Cardiac involvement is well described in adults with myotonic dystrophy.
Bu'Lock et al. (1999) undertook detailed cardiac assessment in 12 children
and young adults with congenital myotonic dystrophy using control data from
137 healthy children and young adults. All patients were in sinus rhythm with
a normal P wave axis. Three had first-degree heart block and 4 had a
borderline P-R interval (200 ms). Four others had more complex conduction
abnormalities. Three patients had mitral valve prolapse. Eleven of the 12
patients had abnormalities of 1 or more parameter of left ventricular
diastolic filling. None of these patients were symptomatic. The authors
commented that the prognostic implications of these findings were unclear;
however, they concluded that echocardiographic assessment of left ventricular
diastolic function may be a useful adjunct to electrocardiographic monitoring
of patients with congenital myotonic dystrophy.

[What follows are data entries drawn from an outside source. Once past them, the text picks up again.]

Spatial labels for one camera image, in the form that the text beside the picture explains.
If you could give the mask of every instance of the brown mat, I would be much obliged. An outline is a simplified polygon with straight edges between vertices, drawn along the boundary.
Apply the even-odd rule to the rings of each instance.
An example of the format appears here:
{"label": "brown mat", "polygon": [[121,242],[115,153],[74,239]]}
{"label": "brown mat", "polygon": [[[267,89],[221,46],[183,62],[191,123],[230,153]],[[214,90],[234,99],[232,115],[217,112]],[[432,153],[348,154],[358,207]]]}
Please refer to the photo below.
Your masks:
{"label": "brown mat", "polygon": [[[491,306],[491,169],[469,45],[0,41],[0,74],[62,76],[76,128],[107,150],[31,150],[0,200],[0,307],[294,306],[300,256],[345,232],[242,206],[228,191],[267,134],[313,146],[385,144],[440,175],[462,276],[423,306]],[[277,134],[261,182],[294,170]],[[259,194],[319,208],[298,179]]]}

Antonini et al. (2000) performed a prospective study of 50 DM1 patients
without known cardiac disease at the time of enrollment. Nineteen patients
developed major cardiac abnormalities during the 56-month study. No
correlation was found between CTG length and frequency of EKG abnormality
or type of arrhythmia. CTG length was inversely correlated with age at onset
of EKG abnormality.
Bassez et al. (2004) reported 11 DM1 patients under the age of 18 years who
had severe cardiac involvement. Two patients died suddenly, 1 patient had
cardiac arrest with successful resuscitation, and 1 asymptomatic 13-year-old
girl presented with recurrent presyncope. Rhythm disturbances included atrial
flutter in 4, ventricular tachycardia in 4, and atrial fibrillation in 1. Five
patients had atrioventricular block necessitating pacemaker implantation. Six
of 11 patients (55%) experienced arrhythmic events with vigorous exercise.
Genetic analysis detected between 235 and 1,200 CTG repeats in all patients.
No cardiac involvement was detected before age 10 years. Bassez et al. (2004)
concluded that patients with congenital or childhood forms of DM1 may present
with cardiac abnormalities and that exercise testing is a necessary evaluation
in these patients.
3.Thw mechanism of molecular genetics for MD disease
---->CTG Triplet Repeat
the diversity of phenotype in myotonic dystrophy may be due to the fact
that the DM CTG repeat induces long-range cis chromosomal effects that
suppress diverse genes on chromosome 19, resulting in manifest multisystem
abnormalities in the clinical disorder.
4.DIAGNOSIS
---->In classic adult-onset cases, clinical diagnosis is straightforward with
demonstration of progressive distal and bulbar dystrophy in the presence of
myotonia, with frontal balding, and cataracts. Confirmatory evidence is
provided by demonstration of depressed IgG and elevated CPK in the serum.
Clinical diagnosis can be difficult in mild cases, where cataracts may be
the only manifestation (Bundey et al., 1970).
Direct analysis of the size of the CTG repeat by Southern blotting permits
DNA diagnosis. Normal individuals have 5 to 37 CTG repeats, whereas patients
have from more than 50 to several thousand CTG repeats in peripheral
leukocytes (see review by Pizzuti et al., 1993).
Reardon et al. (1992) described a 5-year experience in providing
presymptomatic and prenatal molecular diagnostic services based on the
linkage principle using closely linked markers in 161 families. Only 10
analyses out of 235 proved uninformative, but a further 5 requests (1.9%)
could not be reported because of uncertainty in clinical status. Seven of
81 (8.6%) patients considered to be at low risk on clinical grounds were
found to be at high risk of carrying the gene. Reardon et al. (1992)
emphasized that careful clinical examination and appropriate investigations
of nonmolecular nature remain a cornerstone of diagnosis.